I would favor a system where all tax dollars raised for public education would be available on a level playing field for individual parents to choose how to spend their portion. Schools would flourish, public or private, according to how well they educate the children. This is truly a public education, since all children benefit equally, regardless of whether their parents or guardians have contributed to the tax base that pays for it. It also maintains individual liberty and prerogative for the parents to chose how to educate their children. Currently, if parents do not like the “public” education available to their children, and they opt for private schools, they face a double jeopardy. Their taxes go only to the government schools, from which they then derive little or no benefit, and they have to come up with the extra money to pay for private education. Thus, the rich are at great advantage, as the elitist monopoly on “public” education monies actually serves classism. Middle-class parents have to sacrifice tremendously to afford private education for their children. It is the current system that favors the rich, not vice versa. Public school teachers send their children to private schools at more than double the national average, while clamoring for more money in the public schools. I know the personal dilemma with the financial crunch of not being able to send my children to Christian schools for most of their primary and secondary years.
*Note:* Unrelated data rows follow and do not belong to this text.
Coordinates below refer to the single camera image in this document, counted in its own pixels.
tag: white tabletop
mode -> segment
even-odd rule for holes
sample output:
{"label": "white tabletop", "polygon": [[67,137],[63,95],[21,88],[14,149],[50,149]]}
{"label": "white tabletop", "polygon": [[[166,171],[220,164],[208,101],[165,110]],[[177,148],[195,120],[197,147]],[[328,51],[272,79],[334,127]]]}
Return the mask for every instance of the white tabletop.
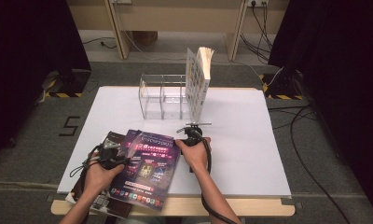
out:
{"label": "white tabletop", "polygon": [[[228,197],[289,197],[291,191],[274,139],[262,91],[210,88],[201,121],[204,136],[212,138],[212,178]],[[101,87],[76,147],[64,171],[59,193],[68,193],[79,178],[70,172],[85,160],[108,132],[125,134],[129,129],[186,138],[176,131],[185,119],[143,119],[138,87]],[[200,195],[199,184],[183,157],[169,189],[170,195]]]}

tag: person's left hand
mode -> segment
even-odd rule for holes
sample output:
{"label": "person's left hand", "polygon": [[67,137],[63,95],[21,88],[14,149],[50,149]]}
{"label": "person's left hand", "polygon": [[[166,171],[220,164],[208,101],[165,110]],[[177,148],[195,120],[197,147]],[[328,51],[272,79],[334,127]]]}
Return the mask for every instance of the person's left hand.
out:
{"label": "person's left hand", "polygon": [[[92,157],[97,156],[97,152],[93,153]],[[125,168],[124,164],[120,164],[111,170],[105,170],[99,162],[90,161],[90,168],[87,171],[85,179],[85,191],[92,191],[97,194],[106,189],[114,179]]]}

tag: magazine cover
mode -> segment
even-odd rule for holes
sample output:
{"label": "magazine cover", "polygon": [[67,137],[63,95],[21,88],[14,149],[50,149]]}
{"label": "magazine cover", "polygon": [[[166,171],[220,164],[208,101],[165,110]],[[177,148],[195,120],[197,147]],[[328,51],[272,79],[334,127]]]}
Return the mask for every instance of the magazine cover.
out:
{"label": "magazine cover", "polygon": [[180,156],[173,138],[130,130],[119,153],[132,155],[131,163],[114,178],[109,196],[161,211]]}

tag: acrylic divider
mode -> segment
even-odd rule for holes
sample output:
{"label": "acrylic divider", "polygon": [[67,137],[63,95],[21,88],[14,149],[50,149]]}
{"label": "acrylic divider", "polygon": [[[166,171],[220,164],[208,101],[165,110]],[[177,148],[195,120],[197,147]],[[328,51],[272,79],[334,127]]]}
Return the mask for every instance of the acrylic divider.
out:
{"label": "acrylic divider", "polygon": [[139,100],[144,119],[190,119],[185,75],[145,75]]}

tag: forearm
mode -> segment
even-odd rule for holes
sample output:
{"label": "forearm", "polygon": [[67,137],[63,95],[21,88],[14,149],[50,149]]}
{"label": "forearm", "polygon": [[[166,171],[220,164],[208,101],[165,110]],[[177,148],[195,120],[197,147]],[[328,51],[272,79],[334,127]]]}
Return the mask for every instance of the forearm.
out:
{"label": "forearm", "polygon": [[84,192],[60,223],[81,223],[97,195],[95,192]]}
{"label": "forearm", "polygon": [[[235,223],[241,223],[207,170],[204,168],[196,168],[194,169],[194,173],[198,178],[201,193],[207,204],[221,216],[227,217]],[[210,220],[212,223],[223,223],[220,219],[212,215],[210,215]]]}

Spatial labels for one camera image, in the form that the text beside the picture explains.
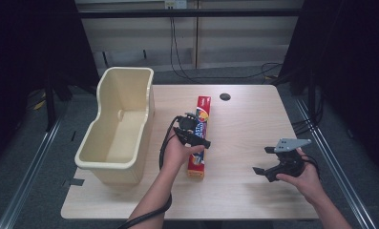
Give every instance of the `black wall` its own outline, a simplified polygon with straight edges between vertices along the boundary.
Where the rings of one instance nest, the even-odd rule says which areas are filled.
[[[98,82],[74,0],[0,1],[0,152],[22,120],[28,94],[56,85]]]
[[[305,1],[305,7],[324,9],[322,3]],[[299,18],[281,76],[289,76],[296,94],[314,73],[327,100],[379,165],[379,1],[327,5],[320,17]],[[292,73],[297,67],[301,71]]]

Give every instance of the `person's left hand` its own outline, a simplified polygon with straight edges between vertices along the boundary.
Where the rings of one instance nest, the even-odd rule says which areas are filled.
[[[162,170],[172,170],[173,172],[177,173],[180,166],[182,166],[182,164],[188,160],[188,157],[194,153],[203,151],[204,146],[198,145],[187,147],[182,145],[178,137],[175,135],[174,129],[171,129],[168,139],[171,136],[172,138],[169,140],[168,145],[165,149]]]

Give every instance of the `wooden table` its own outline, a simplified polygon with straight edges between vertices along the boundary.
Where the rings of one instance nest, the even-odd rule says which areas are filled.
[[[77,169],[61,216],[65,219],[126,219],[158,174],[158,153],[177,115],[196,110],[199,95],[212,96],[203,180],[189,178],[182,166],[172,190],[166,219],[316,219],[314,209],[295,187],[269,183],[253,166],[278,165],[265,146],[295,138],[275,87],[265,85],[154,85],[156,114],[144,176],[137,185],[102,184],[90,171]],[[223,101],[220,94],[231,99]]]

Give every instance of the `yellow plastic bin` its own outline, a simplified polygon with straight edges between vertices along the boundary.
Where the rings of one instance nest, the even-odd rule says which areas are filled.
[[[154,72],[148,68],[108,69],[97,86],[97,116],[75,156],[80,169],[103,183],[139,183],[155,112]]]

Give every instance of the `human arm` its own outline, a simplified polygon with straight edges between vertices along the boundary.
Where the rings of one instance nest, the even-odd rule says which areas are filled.
[[[298,149],[299,154],[307,159],[305,153]],[[305,169],[298,177],[277,174],[276,178],[294,185],[317,212],[324,228],[351,228],[344,216],[334,205],[321,185],[316,168],[305,163]]]
[[[172,137],[165,149],[163,166],[155,181],[141,199],[128,220],[135,219],[162,207],[168,200],[172,185],[182,164],[194,153],[204,150],[204,146],[183,146],[172,129],[169,137]],[[147,219],[131,228],[162,228],[164,214]]]

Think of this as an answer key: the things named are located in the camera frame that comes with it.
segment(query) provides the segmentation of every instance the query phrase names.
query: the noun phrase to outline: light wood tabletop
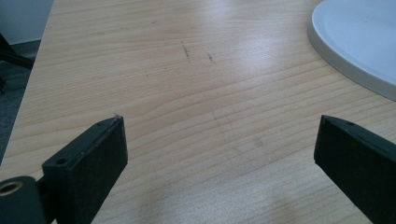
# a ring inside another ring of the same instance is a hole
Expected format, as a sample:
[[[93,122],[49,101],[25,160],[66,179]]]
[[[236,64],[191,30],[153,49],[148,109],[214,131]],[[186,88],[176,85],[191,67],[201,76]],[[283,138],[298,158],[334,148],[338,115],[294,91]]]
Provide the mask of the light wood tabletop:
[[[319,0],[57,0],[0,168],[124,116],[129,163],[93,223],[370,223],[313,159],[322,114],[396,142],[396,102],[329,66]]]

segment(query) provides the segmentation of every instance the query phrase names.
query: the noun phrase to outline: white round object
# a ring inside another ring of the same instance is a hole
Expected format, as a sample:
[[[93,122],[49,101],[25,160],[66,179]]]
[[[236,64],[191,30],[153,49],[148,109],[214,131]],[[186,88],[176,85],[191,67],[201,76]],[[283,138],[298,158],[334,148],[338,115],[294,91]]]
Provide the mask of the white round object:
[[[325,0],[308,37],[335,69],[396,101],[396,1]]]

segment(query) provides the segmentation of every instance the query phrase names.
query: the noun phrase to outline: floor
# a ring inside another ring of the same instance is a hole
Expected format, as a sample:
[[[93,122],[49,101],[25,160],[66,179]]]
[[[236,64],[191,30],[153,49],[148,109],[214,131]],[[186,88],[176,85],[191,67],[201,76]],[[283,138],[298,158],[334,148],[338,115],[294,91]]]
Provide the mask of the floor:
[[[20,55],[34,59],[39,46],[40,41],[33,41],[11,47]],[[0,78],[6,82],[5,92],[0,94],[0,164],[6,152],[30,73],[29,69],[0,62]]]

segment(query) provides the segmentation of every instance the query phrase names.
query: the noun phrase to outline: screw hole
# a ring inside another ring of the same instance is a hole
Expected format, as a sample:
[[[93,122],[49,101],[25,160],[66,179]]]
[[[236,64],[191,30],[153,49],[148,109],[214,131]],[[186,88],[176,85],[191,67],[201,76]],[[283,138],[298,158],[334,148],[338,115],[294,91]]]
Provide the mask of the screw hole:
[[[11,194],[23,186],[21,181],[9,182],[0,187],[0,197]]]
[[[56,164],[62,165],[62,164],[65,164],[66,162],[67,162],[67,159],[62,158],[62,159],[57,160],[57,161],[56,161]]]

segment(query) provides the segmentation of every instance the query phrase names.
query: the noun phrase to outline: black chair
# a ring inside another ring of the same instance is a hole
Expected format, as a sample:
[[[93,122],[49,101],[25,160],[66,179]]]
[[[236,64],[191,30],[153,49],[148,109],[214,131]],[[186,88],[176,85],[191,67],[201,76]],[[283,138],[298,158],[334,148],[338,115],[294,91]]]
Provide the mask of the black chair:
[[[34,60],[28,59],[26,57],[17,54],[1,34],[0,34],[0,61],[13,63],[27,69],[32,69],[33,64],[35,63]],[[0,78],[0,93],[4,92],[5,85],[6,82],[2,78]]]

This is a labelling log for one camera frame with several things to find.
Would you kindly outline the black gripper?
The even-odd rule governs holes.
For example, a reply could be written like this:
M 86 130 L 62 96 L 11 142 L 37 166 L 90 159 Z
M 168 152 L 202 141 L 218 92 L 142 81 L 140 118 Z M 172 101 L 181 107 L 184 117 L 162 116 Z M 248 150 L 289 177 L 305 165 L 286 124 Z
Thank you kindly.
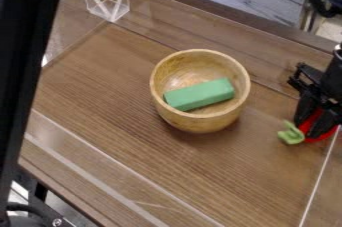
M 309 130 L 309 137 L 319 139 L 342 123 L 342 65 L 331 65 L 321 71 L 300 63 L 288 83 L 300 92 L 296 126 L 301 126 L 316 110 L 324 110 Z

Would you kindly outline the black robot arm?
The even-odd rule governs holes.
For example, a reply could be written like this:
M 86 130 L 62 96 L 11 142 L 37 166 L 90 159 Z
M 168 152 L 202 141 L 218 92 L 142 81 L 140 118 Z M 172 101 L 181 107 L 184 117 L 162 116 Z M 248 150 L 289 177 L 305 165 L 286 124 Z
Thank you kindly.
M 342 18 L 342 0 L 309 0 L 309 3 L 324 18 Z M 332 50 L 327 69 L 301 62 L 288 83 L 300 93 L 296 128 L 308 143 L 328 139 L 342 124 L 342 41 Z

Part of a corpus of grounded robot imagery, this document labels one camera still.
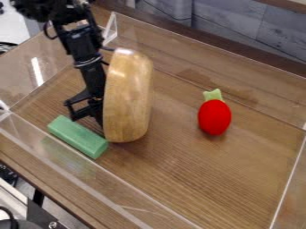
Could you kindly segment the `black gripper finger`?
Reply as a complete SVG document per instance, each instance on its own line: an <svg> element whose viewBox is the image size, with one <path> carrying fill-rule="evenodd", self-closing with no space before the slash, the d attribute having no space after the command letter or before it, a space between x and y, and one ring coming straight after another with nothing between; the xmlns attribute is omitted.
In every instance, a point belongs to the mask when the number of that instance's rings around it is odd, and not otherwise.
<svg viewBox="0 0 306 229"><path fill-rule="evenodd" d="M95 108L95 119L101 128L103 129L103 108L101 106Z"/></svg>

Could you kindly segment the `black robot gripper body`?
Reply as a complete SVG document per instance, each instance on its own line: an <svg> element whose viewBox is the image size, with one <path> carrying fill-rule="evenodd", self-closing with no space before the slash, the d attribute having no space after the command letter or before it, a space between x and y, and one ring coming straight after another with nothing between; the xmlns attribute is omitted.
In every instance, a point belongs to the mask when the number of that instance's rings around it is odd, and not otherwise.
<svg viewBox="0 0 306 229"><path fill-rule="evenodd" d="M102 30L95 24L78 26L67 30L58 22L54 23L58 37L67 55L74 59L74 68L81 71L86 88L65 101L74 121L87 116L95 118L95 108L103 108L107 74L103 68Z"/></svg>

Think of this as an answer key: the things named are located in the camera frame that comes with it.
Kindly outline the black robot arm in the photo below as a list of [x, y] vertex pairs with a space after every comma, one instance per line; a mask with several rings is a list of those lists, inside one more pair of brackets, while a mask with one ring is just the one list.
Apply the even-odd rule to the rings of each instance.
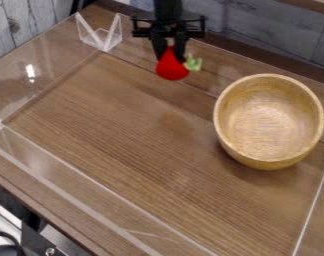
[[177, 61], [184, 63], [188, 41], [205, 37], [207, 17], [185, 11], [183, 0], [153, 0], [153, 3], [150, 14], [130, 17], [132, 36], [150, 40], [158, 60], [172, 48]]

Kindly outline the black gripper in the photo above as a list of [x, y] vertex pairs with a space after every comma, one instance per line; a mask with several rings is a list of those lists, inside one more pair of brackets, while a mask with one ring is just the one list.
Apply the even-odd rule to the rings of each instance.
[[175, 55], [180, 63], [185, 62], [188, 38], [204, 38], [207, 31], [207, 17], [193, 13], [184, 13], [177, 20], [158, 20], [153, 13], [130, 17], [134, 37], [150, 38], [157, 60], [161, 60], [168, 49], [168, 40], [175, 37]]

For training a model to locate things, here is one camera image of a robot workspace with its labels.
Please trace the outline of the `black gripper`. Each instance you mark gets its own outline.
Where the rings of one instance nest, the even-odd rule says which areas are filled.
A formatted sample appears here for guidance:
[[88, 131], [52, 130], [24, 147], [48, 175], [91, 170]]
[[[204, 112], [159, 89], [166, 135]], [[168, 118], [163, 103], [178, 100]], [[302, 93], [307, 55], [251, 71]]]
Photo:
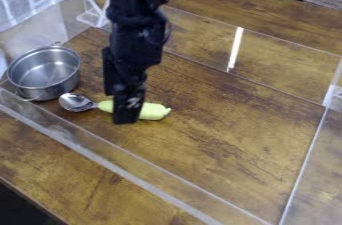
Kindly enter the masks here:
[[147, 69], [162, 62], [163, 46], [171, 32], [168, 19], [156, 16], [144, 25], [112, 26], [110, 48], [102, 50], [103, 84], [107, 96], [114, 96], [114, 123], [132, 124], [139, 120], [144, 99], [147, 74], [128, 73], [119, 66], [136, 66]]

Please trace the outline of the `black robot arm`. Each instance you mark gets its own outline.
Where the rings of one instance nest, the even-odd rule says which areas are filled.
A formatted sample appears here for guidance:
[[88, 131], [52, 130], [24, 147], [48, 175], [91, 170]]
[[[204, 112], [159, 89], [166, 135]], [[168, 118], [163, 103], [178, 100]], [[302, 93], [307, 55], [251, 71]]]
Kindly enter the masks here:
[[110, 45], [103, 54], [104, 93], [114, 98], [112, 120], [139, 120], [147, 70], [162, 62], [163, 46], [171, 32], [160, 6], [168, 0], [110, 0], [106, 16], [112, 24]]
The genius I see in this proposal is its simplicity, and the genuine inclusiveness of unalienable rights based on the image of God. Namely, there is no doctrinally distinguishing language such as Christological references that would disinclude anyone. Even for polytheistic religions, most of them have place for a reference to one Creator, and along with secularists, the First Amendment guarantees their right to polytheism or secularism under the free exercise clause. Most importantly, what other historical basis is there for unalienable rights that allows for such religious pluralism? Thus I make observation that this Recitation in the Public Schools is not a prayer, but it is the celebration of the most critical piece of U.S. historical writing that establishes the basis for unalienable rights. The pedagogic power of the teaching of these words, along with the very words of the First Amendment, to our school children, is of inestimable value for preserving our religious, political and economic liberties. For celebrating the civil rights of all, over and against racist, sexist or classist bigotries.
It should also be a joy for those Christians who may be among us, and who, along with others, are sympathetic to a return to the pre-1962 understanding of organized prayer in the “public” schools. I believe the large majority of biblically committed Christians in the nation would be glad for such a historical recitation. I believe we would see how this Recitation is far more powerful in serving the religious liberty we have to teach our children about God and Christ, than would a coercive “school prayer” which indeed opposes the ethics and power of informed choice. Thus, I believe the adoption of this Recitation would end the campaign for a return to “school prayer.” This should therefore be a relief to secularists and others who fear such an imposition.